Caravan coordinator Milton Benitez said officials had offered them for women. By Friday, the migrants said they were so angry at the U.N. observers with the caravan.
The United Nations on Friday denied the offer, releasing a statement saying its agencies "are unable to provide the transportation demanded by some members of the caravan."
The migrants made a big point of sticking together, their only form of self-protection.
Felix Rodriguez, 35, of Choluteca, Honduras Mexico City Sports Complex for more than a week.
"We all want to get moving," he said. Saturday, noting Saturday, October 6, 2010, Saturday, October 3, 2010 Noting Saturday, Noting
Mexico City is more than 600 miles from the nearest U.S. border crossing at McAllen, Texas, but the area around the Mexican border cities of Reynosa, Matamoros and Nuevo Laredo is so rife with drug gangs that the migrants consider it too dangerous to risk.
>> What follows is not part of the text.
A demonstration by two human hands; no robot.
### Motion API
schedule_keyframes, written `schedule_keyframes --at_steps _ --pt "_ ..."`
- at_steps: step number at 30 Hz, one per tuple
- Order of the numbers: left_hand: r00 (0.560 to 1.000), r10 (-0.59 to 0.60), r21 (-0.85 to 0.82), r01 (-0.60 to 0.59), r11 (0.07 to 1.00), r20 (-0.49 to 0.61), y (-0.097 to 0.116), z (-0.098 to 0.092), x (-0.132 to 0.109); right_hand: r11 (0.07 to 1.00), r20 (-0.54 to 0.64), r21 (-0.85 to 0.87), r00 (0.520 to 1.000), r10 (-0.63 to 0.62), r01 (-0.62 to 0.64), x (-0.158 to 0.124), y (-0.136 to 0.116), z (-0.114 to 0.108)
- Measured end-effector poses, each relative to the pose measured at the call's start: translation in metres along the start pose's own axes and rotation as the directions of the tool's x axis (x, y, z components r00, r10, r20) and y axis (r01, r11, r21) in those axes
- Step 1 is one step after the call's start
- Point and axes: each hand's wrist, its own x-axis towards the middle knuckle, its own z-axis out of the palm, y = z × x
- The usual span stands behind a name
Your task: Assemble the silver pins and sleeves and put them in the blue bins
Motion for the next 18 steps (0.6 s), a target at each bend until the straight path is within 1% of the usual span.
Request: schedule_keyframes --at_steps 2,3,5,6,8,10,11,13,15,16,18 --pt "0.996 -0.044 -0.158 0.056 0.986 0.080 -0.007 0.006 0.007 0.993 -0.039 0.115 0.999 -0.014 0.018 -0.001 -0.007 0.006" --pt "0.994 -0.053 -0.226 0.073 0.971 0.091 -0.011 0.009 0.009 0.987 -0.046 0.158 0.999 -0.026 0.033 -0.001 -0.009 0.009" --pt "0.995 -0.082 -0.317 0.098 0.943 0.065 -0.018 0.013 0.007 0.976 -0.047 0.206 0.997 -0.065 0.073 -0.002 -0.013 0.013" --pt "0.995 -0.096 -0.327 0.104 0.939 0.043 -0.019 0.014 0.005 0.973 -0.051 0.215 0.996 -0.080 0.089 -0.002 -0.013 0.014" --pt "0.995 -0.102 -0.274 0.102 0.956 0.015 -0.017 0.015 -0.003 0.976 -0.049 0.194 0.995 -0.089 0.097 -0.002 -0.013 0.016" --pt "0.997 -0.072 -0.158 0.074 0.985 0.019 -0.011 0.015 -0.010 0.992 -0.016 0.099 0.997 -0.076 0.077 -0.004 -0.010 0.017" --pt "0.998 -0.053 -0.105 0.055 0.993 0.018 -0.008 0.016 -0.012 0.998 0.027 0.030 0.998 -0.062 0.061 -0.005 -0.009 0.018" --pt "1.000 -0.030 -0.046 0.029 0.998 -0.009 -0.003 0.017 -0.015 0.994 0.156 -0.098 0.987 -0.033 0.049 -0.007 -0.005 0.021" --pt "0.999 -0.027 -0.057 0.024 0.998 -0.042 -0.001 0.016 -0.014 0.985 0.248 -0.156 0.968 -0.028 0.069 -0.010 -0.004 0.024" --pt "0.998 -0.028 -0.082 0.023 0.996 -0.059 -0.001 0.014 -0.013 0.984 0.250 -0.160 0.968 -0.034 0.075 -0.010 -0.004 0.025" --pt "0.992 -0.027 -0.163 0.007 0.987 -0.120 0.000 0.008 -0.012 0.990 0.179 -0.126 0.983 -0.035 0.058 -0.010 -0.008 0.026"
A caravan in the spring, across from San Diego. It caravan steadily dwindled to only about 200 people at the time it reached the border.
"California is the longest but the worst border," said Jose Luis Fuentes of the National Lawyers Guild.
And has served refuge, asylum or work visas to the migrants, and its government said 2,697 temporary visas had been released to individuals and families to cover them while they were waiting for the 45-day application process for a more permanent status. On Wednesday, a bus left from Mexico to return 37 people to their countries of origin.
But many want to continue on the United States.
Authorities say most have to stay in Mexico. About 85 percent of the migrants are from Honduras, while others are from the Central American countries of Guatemala, El Salvador and Nicaragua.